Implementation:Datajuicer Data juicer VideoCaptioningFromVLMMapper
| Knowledge Sources | |
|---|---|
| Domains | Video Processing, Caption Generation, Vision-Language Models |
| Last Updated | 2026-02-14 16:00 GMT |
Overview
Generates video captions using a Vision-Language Model (VLM) that natively accepts video inputs, such as Qwen3-VL, enabling end-to-end video understanding without manual frame extraction.
Description
VideoCaptioningFromVLMMapper is a batched operator that processes video samples to generate captions using modern VLMs that understand video natively rather than through frame-level proxies. Key features include:
- Native Video Input -- Sends video files directly to the VLM model (default: Qwen/Qwen3-VL-8B-Instruct), leveraging the model's built-in video understanding capabilities
- VLLM Acceleration -- Optional VLLM backend support for faster inference with automatic tensor parallelism across available GPUs
- Multiple Caption Candidates -- Generates configurable number of caption candidates per video (caption_num parameter)
- Flexible Retention Strategies:
- random_any -- Retains one randomly chosen caption
- similar_one_simhash -- Retains the caption most similar to the original text using SimHash distance
- all -- Retains all generated captions
- Configurable Prompts -- Supports per-sample prompts via prompt_key, global prompts via prompt, or the default prompt ("Describe the input video in 1-2 sentences.")
- Original Sample Preservation -- Optionally keeps the original sample alongside generated captions
The operator processes text chunks with special tokens (SpecialTokens.video, SpecialTokens.eoc), generating captions for each video reference and inserting them into the output text.

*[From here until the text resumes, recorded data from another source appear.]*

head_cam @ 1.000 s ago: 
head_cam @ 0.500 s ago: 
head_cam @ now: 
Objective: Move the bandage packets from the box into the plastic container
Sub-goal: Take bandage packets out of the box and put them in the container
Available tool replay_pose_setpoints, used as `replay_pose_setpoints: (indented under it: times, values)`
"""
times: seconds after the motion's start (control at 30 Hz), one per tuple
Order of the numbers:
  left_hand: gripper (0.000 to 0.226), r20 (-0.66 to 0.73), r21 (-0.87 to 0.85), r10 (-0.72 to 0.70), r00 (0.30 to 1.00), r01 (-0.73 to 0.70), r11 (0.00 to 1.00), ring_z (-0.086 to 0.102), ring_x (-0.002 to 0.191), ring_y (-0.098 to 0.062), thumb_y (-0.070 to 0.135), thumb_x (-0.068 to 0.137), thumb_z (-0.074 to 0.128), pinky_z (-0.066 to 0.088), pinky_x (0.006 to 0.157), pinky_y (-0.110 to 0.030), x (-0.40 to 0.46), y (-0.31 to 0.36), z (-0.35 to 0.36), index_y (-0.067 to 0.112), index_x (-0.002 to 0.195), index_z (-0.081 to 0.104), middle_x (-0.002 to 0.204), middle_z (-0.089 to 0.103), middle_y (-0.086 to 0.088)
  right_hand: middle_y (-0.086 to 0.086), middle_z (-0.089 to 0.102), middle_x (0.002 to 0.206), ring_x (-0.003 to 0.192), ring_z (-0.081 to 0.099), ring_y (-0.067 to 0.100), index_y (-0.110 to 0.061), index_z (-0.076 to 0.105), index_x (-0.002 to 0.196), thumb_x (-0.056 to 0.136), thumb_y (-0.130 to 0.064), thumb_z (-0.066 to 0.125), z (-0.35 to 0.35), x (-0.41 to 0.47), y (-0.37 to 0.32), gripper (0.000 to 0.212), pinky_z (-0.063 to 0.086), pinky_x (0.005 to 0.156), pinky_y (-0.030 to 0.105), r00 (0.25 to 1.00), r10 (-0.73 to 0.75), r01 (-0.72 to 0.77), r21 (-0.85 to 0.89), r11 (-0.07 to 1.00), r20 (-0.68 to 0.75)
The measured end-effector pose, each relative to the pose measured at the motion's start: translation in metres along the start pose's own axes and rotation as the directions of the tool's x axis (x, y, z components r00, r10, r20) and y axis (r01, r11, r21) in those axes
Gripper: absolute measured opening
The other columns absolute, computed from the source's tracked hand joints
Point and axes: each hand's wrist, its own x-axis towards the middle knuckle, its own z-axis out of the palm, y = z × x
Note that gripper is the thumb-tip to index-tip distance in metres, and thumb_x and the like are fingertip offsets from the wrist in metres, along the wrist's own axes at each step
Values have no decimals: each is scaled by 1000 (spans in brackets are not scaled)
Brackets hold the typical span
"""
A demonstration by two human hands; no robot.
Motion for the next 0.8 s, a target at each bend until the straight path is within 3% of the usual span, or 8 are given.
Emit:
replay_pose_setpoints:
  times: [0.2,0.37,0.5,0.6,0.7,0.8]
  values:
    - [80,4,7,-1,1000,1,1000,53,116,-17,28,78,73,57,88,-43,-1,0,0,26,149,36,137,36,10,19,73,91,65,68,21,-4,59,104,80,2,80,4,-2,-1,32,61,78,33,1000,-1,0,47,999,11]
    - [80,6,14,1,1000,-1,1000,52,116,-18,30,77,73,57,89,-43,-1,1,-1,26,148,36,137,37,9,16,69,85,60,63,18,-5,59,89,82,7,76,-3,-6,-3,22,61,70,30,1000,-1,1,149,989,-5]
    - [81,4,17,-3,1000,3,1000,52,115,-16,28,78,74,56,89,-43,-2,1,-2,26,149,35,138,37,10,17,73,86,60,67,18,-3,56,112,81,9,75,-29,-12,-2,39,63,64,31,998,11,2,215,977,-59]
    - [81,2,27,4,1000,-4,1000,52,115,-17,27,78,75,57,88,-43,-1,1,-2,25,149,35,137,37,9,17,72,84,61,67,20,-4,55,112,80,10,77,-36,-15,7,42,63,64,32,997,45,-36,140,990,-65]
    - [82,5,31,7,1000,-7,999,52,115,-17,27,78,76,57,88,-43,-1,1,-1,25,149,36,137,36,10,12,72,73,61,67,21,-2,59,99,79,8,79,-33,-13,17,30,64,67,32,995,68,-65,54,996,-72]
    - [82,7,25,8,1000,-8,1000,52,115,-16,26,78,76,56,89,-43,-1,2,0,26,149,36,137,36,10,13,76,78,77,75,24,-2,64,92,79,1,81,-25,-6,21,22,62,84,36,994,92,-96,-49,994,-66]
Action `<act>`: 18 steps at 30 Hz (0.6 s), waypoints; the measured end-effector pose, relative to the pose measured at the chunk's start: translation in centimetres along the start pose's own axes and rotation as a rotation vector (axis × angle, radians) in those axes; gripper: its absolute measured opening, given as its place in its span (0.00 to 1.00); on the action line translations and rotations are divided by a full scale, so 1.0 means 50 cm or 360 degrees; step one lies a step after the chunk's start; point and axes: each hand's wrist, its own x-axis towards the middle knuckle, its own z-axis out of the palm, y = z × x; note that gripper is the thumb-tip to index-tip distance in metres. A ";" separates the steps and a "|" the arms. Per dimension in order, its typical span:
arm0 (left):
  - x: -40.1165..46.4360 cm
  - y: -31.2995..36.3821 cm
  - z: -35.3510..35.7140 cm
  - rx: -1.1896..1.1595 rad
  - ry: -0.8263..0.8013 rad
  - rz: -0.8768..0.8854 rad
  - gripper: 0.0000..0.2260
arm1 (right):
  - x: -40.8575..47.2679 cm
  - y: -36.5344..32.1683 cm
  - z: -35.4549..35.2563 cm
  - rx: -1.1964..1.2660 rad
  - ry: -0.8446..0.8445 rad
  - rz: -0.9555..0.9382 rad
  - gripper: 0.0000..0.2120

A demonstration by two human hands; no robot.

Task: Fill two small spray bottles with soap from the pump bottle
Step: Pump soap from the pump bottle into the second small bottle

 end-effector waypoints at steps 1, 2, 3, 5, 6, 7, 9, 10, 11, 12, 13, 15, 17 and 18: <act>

Uses both HuggingFace Transformers and VLLM backends depending on configuration.
Requires CUDA acceleration and allocates 70GB memory by default.
Usage
Use this operator to generate video captions for datasets that need temporal understanding. It is the most advanced video captioning approach in the framework, producing higher-quality temporal descriptions than frame-level approaches.
Code Reference
Source Location
- Repository: Datajuicer_Data_juicer
- File: data_juicer/ops/mapper/video_captioning_from_vlm_mapper.py
- Lines: 1-409
Signature
class VideoCaptioningFromVLMMapper(Mapper):
_accelerator = 'cuda'
_batched_op = True
def __init__(
self,
hf_model: str = 'Qwen/Qwen3-VL-8B-Instruct',
enable_vllm: bool = False,
caption_num: PositiveInt = 1,
keep_candidate_mode: str = 'random_any',
keep_original_sample: bool = True,
prompt: Optional[str] = None,
prompt_key: Optional[str] = None,
model_params: Dict = None,
sampling_params: Dict = None,
*args, **kwargs,
):
Import
from data_juicer.ops.mapper.video_captioning_from_vlm_mapper import VideoCaptioningFromVLMMapper
I/O Contract
Inputs
| Name | Type | Required | Description |
|---|---|---|---|
| hf_model | str | No | VLM model name on HuggingFace. Default: "Qwen/Qwen3-VL-8B-Instruct" |
| enable_vllm | bool | No | Use VLLM for model loading/inference. Default: False |
| caption_num | PositiveInt | No | Number of candidate captions to generate per video. Default: 1 |
| keep_candidate_mode | str | No | Retention strategy: "random_any", "similar_one_simhash", or "all". Default: "random_any" |
| keep_original_sample | bool | No | Whether to keep original sample alongside generated captions. Default: True |
| prompt | str | No | Global prompt to guide generation. Default: None (uses DEFAULT_PROMPT) |
| prompt_key | str | No | Field name for per-sample prompts. Default: None |
| model_params | Dict | No | Parameters for model initialization |
| sampling_params | Dict | No | Extra parameters for model inference (temperature, top_p, etc.) |
Outputs
| Name | Type | Description |
|---|---|---|
| samples | Dict | Column-oriented dictionary containing original samples (if kept) and generated caption samples with video special tokens |
Usage Examples
# Basic usage with VLLM acceleration
mapper = VideoCaptioningFromVLMMapper(
hf_model='Qwen/Qwen3-VL-8B-Instruct',
enable_vllm=True,
caption_num=3,
keep_candidate_mode='random_any',
keep_original_sample=True,
)
# With custom prompt and HuggingFace backend
mapper = VideoCaptioningFromVLMMapper(
hf_model='Qwen/Qwen3-VL-8B-Instruct',
enable_vllm=False,
prompt="Describe the actions and events in this video in detail.",
caption_num=1,
sampling_params={"temperature": 0.7, "top_p": 0.95},
)